I've been using yarn pack alongside yarn add file:<path_to_packed_tgz> to get around this. Whilst I can continue to rename the package every time I pack it and paste it into my repo, so as not to generate the same hash, as per @wKich fantastic find, it's damn annoying.

I forked the repo and put an extra clause in the if statement to stop yarn from ever loading a local .tgz package from its cache if it's specified using yarn add file:<path>.

const dest = this.config.getTemp(crypto.hash(url));
// If specified using file: never load from cache
if (!url.match(/file:/) && (await this.config.isValidModuleDest(dest))) {
  // load from local cache
} else {
  // continue as if it's a new package
}

I can make a PR if people want it, though I've never done that before and it's a pretty hacky fix. Could someone confirm if this approach would continue to add the local packages to yarn's cache or not, please?

[souporserious]

@ojboj for now, yalc might help until this gets a proper fix. It has been working really well for me to test packages locally before publishing.

[ojboj]

@souporserious That is exactly what I needed/wanted, thank you so much!

[bobber205]

Insane this is still an issue after so many years.

[wKich]

Is it fixed in yarn@2.x?

[souporserious]

@wKich I believe so! I haven't personally tested it, but it looks like they solve local development through the new portal protocol.

[garyo]

I still get "unpack in same destination" error using the link: protocol, and it's referencing my cache dir, so it seems to me yarn is still caching link: dependencies. I'm referencing 2 copies of the same local package, copied into the .deps/ folder of each app that uses it -- front-end and renderer in the error below. (Can't link to the original for unrelated reasons)

warning Pattern ["@horizon/common@link:packages/front-end/.deps/@horizon/common"] is trying to unpack in the same destination "/home/garyo/.cache/yarn/v6/npm-@horizon-common-0.1.0/node_modules/@horizon/common" as pattern ["@horizon/common@link:packages/renderer/.deps/@horizon/common"]. This could result in non-deterministic behavior, skipping.

[thejohnfreeman]

This issue is not fixed by the link: and portal: protocols for those of us like @ojboj and me who install packages from a tarball instead of a directory, e.g. file:path/to/dependency.tgz. One annoying workaround is to use a throwaway cache directory like yarn install --cache-folder $(mktemp -d). My preferred workaround is to just bust the cache for every offline dependency: rm -rf $(yarn cache dir)/.tmp.

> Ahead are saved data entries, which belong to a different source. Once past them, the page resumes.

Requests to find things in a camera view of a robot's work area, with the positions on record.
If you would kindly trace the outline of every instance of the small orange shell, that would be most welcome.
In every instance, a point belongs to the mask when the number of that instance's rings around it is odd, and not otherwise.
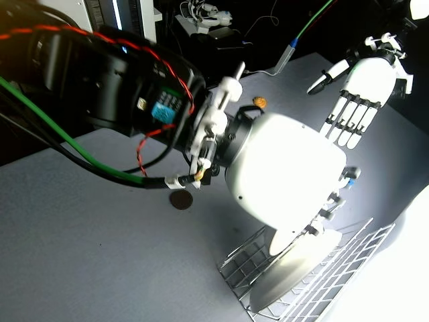
[[[267,100],[264,97],[258,96],[253,99],[253,104],[263,109],[267,106]]]

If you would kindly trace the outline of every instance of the wire dish rack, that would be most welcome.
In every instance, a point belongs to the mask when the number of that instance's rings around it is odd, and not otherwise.
[[[320,321],[395,227],[392,223],[365,235],[372,220],[338,229],[343,234],[339,246],[290,292],[258,313],[250,310],[251,285],[285,254],[269,255],[263,240],[265,228],[231,252],[219,271],[254,322]]]

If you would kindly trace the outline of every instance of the table surface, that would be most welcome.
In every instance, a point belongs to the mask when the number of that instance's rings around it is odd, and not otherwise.
[[[313,97],[306,88],[329,66],[312,54],[277,77],[248,76],[228,111],[264,96],[268,111],[319,129],[342,82]],[[79,142],[125,169],[135,166],[140,138],[102,129]],[[392,222],[428,182],[428,147],[427,136],[384,107],[346,151],[363,173],[332,225]],[[162,149],[150,140],[143,156]],[[177,171],[186,163],[172,152],[148,172]],[[250,321],[216,266],[261,223],[236,204],[222,174],[201,191],[191,188],[194,204],[185,211],[169,204],[170,191],[107,182],[53,150],[0,168],[0,183],[0,321]]]

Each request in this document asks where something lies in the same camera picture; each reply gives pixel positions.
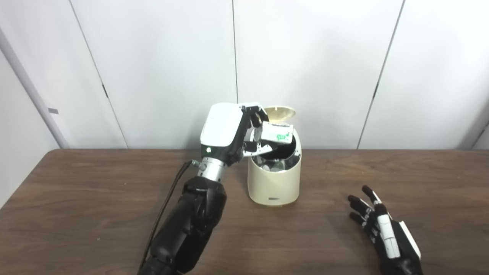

Thanks to @wKich for the detective work.

[geoidesic]

Why is this closed? I still get this issue in Yarn 1.22.19... Yarn caches local packages, which is not helpful for development.

[justsaul]

Believe it or not, it's still an issue with yarn berry (3+). I wish there were better alternatives to deal with devDeps.

[hoegge]

It is actually 4+ years https://github.com/yarnpkg/yarn/issues/6037

[sickdyd]

When developing a package with React 18 I had various issues using yarn link, so I just rely on building a local package and installing in my React app, this issue is pretty annoying... there should be some way to forcefully reinstalling the single local package ignoring the cache instead of using yarn cache clean.